Record::retire and RecordVersion::retire now only retire records. The more thorough tests for whether a record can be retired is collected into
RecordScavenge::canBeRetired.

Also, instead of just setting the slot in RecordLeaf to NULL directly, I now use a COMPARE_EXCHANGE_POINTER() just like every other place where this location is changed. Then if it fails for any reason, we will not retire that record. One legitimate reason that this could fail is when this record is determined that it canBeRetired, but immediately after that, a client thread does a fetchForUpdate, adding a lockRecord.

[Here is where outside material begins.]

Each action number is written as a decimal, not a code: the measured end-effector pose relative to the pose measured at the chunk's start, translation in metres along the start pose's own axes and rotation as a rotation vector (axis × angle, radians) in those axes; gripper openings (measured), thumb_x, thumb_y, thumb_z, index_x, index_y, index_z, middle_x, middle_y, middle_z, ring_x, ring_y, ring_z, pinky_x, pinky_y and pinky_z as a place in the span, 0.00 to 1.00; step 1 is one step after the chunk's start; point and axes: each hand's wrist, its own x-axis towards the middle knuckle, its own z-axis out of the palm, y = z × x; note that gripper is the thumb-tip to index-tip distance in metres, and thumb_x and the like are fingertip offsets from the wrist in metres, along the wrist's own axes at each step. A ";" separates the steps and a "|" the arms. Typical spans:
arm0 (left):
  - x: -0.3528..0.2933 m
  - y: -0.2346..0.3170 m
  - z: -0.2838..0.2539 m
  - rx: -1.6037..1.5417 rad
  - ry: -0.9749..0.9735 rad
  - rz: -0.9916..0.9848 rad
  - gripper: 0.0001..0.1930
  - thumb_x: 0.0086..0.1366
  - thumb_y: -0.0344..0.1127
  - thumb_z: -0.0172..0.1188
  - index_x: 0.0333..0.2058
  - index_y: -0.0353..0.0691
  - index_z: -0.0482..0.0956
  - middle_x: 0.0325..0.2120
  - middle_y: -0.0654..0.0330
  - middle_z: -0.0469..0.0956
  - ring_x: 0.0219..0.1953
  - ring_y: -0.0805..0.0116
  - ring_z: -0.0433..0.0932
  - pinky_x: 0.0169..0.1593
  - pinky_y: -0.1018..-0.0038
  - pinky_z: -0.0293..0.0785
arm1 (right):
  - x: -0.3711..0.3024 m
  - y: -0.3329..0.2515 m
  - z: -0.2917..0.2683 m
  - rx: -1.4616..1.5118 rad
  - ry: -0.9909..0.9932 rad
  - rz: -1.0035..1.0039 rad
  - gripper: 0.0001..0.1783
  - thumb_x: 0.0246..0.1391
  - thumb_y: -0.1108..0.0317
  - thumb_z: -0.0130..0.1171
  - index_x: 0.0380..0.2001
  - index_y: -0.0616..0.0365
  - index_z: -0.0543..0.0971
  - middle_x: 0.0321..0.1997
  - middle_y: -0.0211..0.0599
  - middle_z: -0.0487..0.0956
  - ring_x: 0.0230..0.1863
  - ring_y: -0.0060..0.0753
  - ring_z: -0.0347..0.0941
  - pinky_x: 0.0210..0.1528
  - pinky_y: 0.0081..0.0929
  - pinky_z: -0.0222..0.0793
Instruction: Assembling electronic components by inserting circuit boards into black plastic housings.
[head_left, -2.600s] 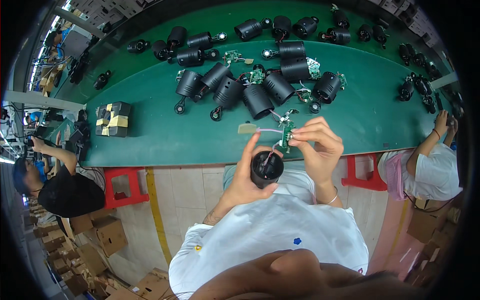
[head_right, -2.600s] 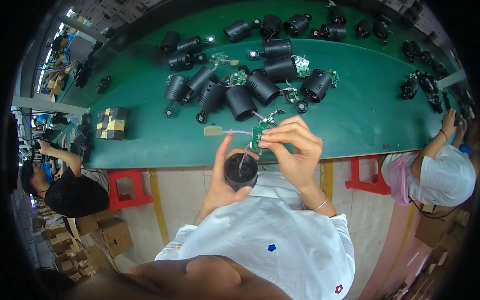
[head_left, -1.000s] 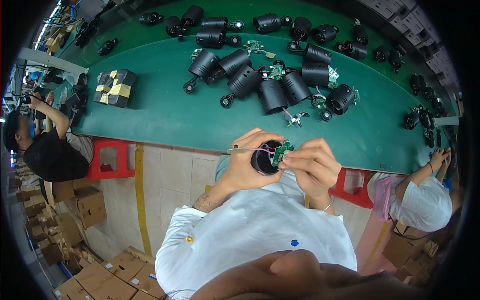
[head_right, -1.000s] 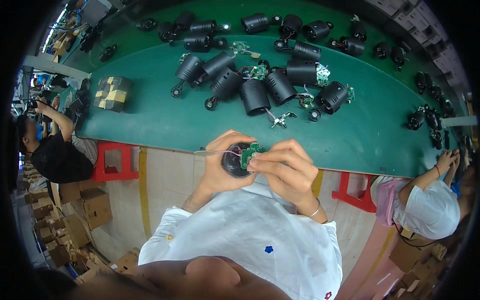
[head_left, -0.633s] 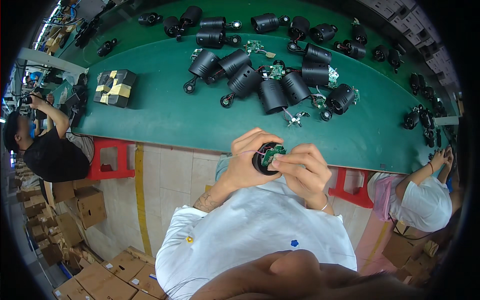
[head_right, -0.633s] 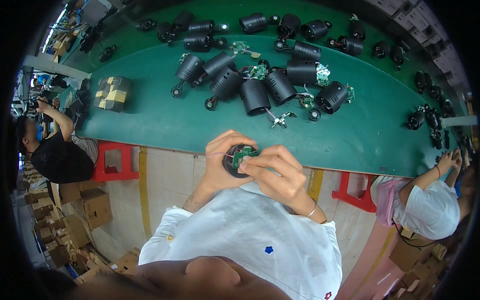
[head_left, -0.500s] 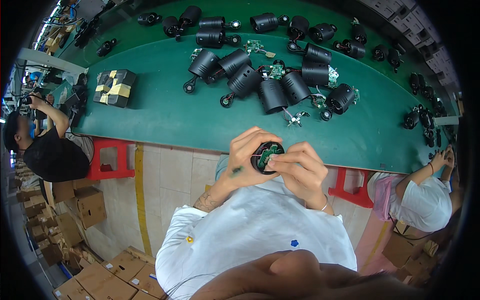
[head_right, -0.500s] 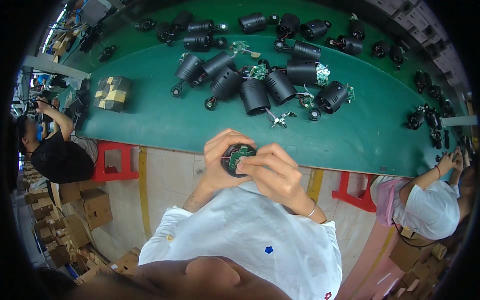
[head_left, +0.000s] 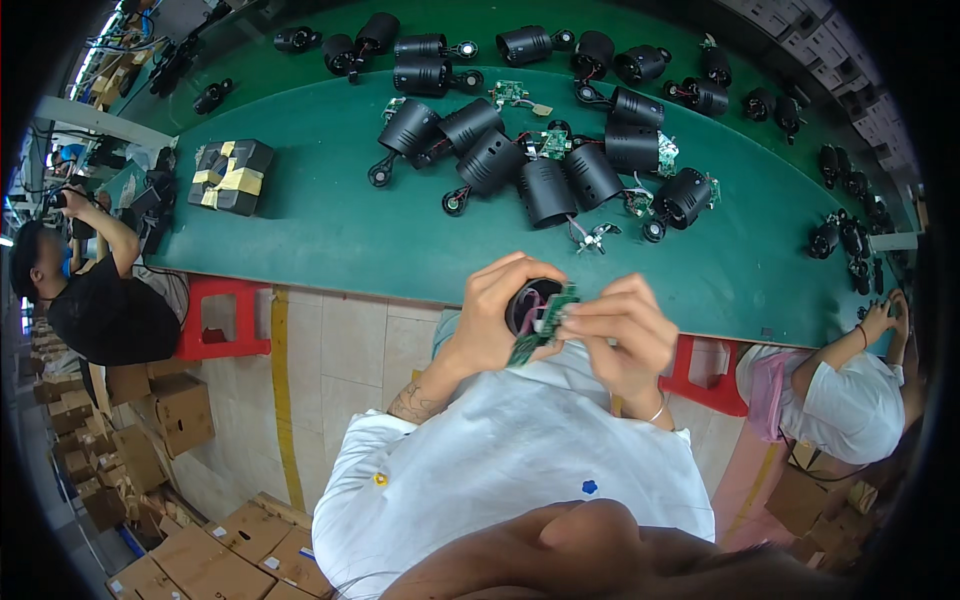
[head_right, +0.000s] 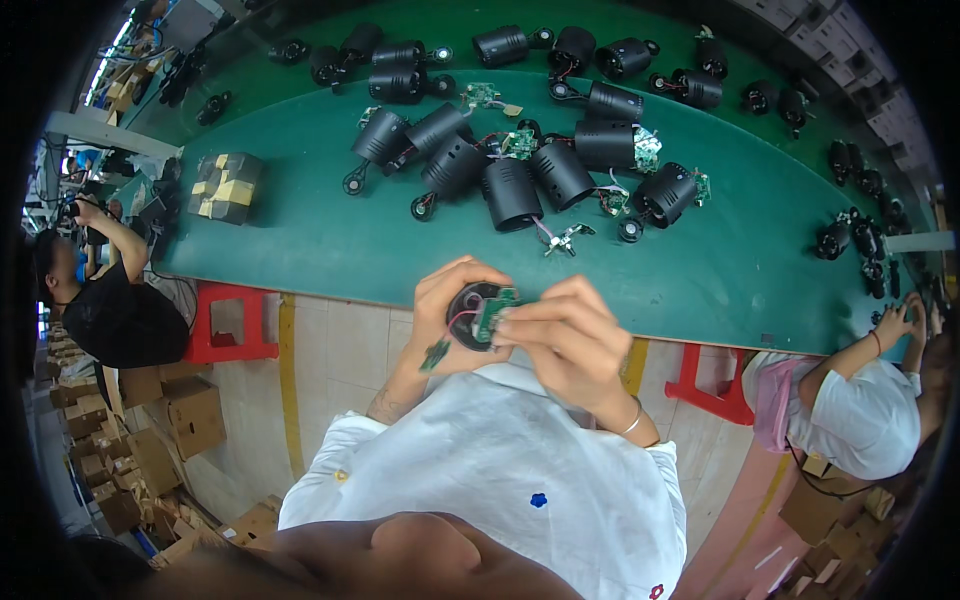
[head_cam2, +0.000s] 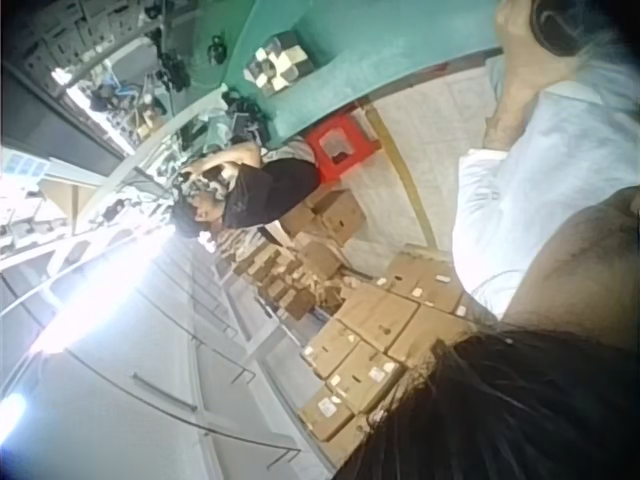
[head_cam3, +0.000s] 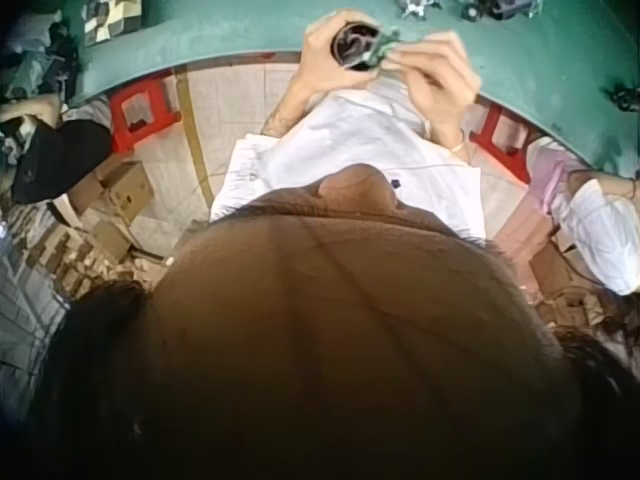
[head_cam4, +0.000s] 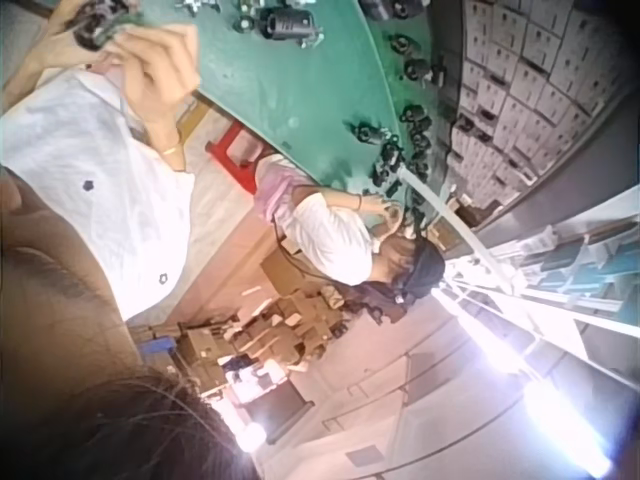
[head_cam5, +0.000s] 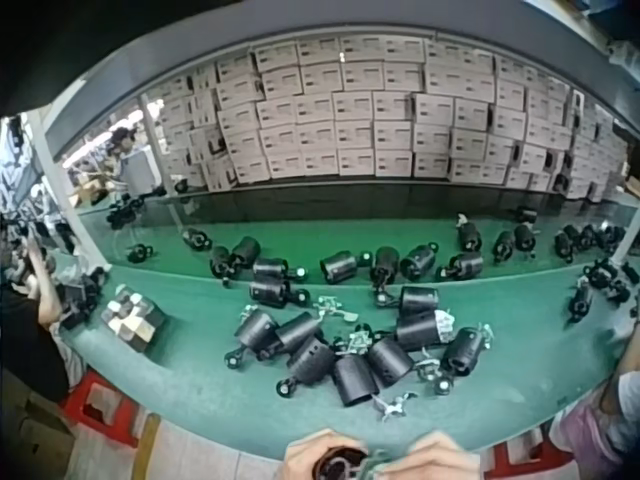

A patch for this bug has been committed. After review, it may
be pushed to the relevant source trees for release in the next
version. You can access the patch from:

  http://lists.mysql.com/commits/71567

3106 Kevin Lewis	2009-04-07
      Bug#42185 - After further consideration, I believe this is an invalid assert.  If two or more client threads read the same base record at once and on of them is able to lock it first, the others will still have useCounts on that source record.

Pushed into 6.0.11-alpha (revid:hky@sun.com-20090415164923-9arx29ye5pzxd4zf) (version source revid:vvaintroub@mysql.com-20090407182504-bf7g93lm5tdsmnyh) (merge vers: 6.0.11-alpha) (pib:6)

A note have been added to the 6.0.11 changelog: 

The Falcon CycleManager has been updated, which addresses a number of issues when examining records in various transaction states and their visisbility/isolation in relation to other threads.